=== WORK REQUIRED ===
The full listing below should be printed word for word.

+++ INFORMATION SUPPLIED +++

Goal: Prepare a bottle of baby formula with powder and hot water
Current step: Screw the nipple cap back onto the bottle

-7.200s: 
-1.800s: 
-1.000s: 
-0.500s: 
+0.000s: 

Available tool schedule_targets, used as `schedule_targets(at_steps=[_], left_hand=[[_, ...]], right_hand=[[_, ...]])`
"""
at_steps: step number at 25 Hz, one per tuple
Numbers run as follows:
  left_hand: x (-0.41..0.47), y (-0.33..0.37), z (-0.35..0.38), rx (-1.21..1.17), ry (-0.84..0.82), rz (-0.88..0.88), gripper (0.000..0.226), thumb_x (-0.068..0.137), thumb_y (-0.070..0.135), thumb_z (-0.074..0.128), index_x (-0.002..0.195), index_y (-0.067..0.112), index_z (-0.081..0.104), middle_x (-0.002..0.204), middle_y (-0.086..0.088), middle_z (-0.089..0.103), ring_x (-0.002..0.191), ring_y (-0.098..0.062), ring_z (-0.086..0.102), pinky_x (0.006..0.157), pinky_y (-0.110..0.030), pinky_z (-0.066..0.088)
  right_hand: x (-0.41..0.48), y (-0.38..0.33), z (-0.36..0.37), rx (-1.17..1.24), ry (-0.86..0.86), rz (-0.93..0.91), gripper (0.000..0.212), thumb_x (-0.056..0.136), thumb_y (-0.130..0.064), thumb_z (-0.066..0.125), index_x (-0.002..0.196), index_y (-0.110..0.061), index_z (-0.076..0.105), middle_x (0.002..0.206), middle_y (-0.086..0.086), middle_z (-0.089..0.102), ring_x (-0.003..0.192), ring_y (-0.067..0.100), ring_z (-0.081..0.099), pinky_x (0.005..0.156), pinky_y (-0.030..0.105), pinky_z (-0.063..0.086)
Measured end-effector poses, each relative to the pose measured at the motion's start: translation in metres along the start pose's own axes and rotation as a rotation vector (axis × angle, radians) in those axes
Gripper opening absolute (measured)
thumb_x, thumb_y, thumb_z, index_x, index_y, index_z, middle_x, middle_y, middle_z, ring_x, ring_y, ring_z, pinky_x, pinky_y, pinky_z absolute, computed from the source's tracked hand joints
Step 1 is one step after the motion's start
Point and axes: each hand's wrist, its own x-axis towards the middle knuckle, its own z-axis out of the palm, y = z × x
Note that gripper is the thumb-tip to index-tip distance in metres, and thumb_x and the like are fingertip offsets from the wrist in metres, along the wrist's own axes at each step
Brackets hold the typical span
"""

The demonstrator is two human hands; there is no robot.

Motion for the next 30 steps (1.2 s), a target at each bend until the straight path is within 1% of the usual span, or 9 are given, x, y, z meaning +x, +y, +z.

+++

=== RESULT OF THIS EXERCISE ===
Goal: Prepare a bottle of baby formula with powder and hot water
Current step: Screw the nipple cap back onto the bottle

-7.200s: 
-1.800s: 
-1.000s: 
-0.500s: 
+0.000s: 

Available tool schedule_targets, used as `schedule_targets(at_steps=[_], left_hand=[[_, ...]], right_hand=[[_, ...]])`
"""
at_steps: step number at 25 Hz, one per tuple
Numbers run as follows:
  left_hand: x (-0.41..0.47), y (-0.33..0.37), z (-0.35..0.38), rx (-1.21..1.17), ry (-0.84..0.82), rz (-0.88..0.88), gripper (0.000..0.226), thumb_x (-0.068..0.137), thumb_y (-0.070..0.135), thumb_z (-0.074..0.128), index_x (-0.002..0.195), index_y (-0.067..0.112), index_z (-0.081..0.104), middle_x (-0.002..0.204), middle_y (-0.086..0.088), middle_z (-0.089..0.103), ring_x (-0.002..0.191), ring_y (-0.098..0.062), ring_z (-0.086..0.102), pinky_x (0.006..0.157), pinky_y (-0.110..0.030), pinky_z (-0.066..0.088)
  right_hand: x (-0.41..0.48), y (-0.38..0.33), z (-0.36..0.37), rx (-1.17..1.24), ry (-0.86..0.86), rz (-0.93..0.91), gripper (0.000..0.212), thumb_x (-0.056..0.136), thumb_y (-0.130..0.064), thumb_z (-0.066..0.125), index_x (-0.002..0.196), index_y (-0.110..0.061), index_z (-0.076..0.105), middle_x (0.002..0.206), middle_y (-0.086..0.086), middle_z (-0.089..0.102), ring_x (-0.003..0.192), ring_y (-0.067..0.100), ring_z (-0.081..0.099), pinky_x (0.005..0.156), pinky_y (-0.030..0.105), pinky_z (-0.063..0.086)
Measured end-effector poses, each relative to the pose measured at the motion's start: translation in metres along the start pose's own axes and rotation as a rotation vector (axis × angle, radians) in those axes
Gripper opening absolute (measured)
thumb_x, thumb_y, thumb_z, index_x, index_y, index_z, middle_x, middle_y, middle_z, ring_x, ring_y, ring_z, pinky_x, pinky_y, pinky_z absolute, computed from the source's tracked hand joints
Step 1 is one step after the motion's start
Point and axes: each hand's wrist, its own x-axis towards the middle knuckle, its own z-axis out of the palm, y = z × x
Note that gripper is the thumb-tip to index-tip distance in metres, and thumb_x and the like are fingertip offsets from the wrist in metres, along the wrist's own axes at each step
Brackets hold the typical span
"""

The demonstrator is two human hands; there is no robot.

Motion for the next 30 steps (1.2 s), a target at each bend until the straight path is within 1% of the usual span, or 9 are given, x, y, z meaning +x, +y, +z.

This output contains the full answer.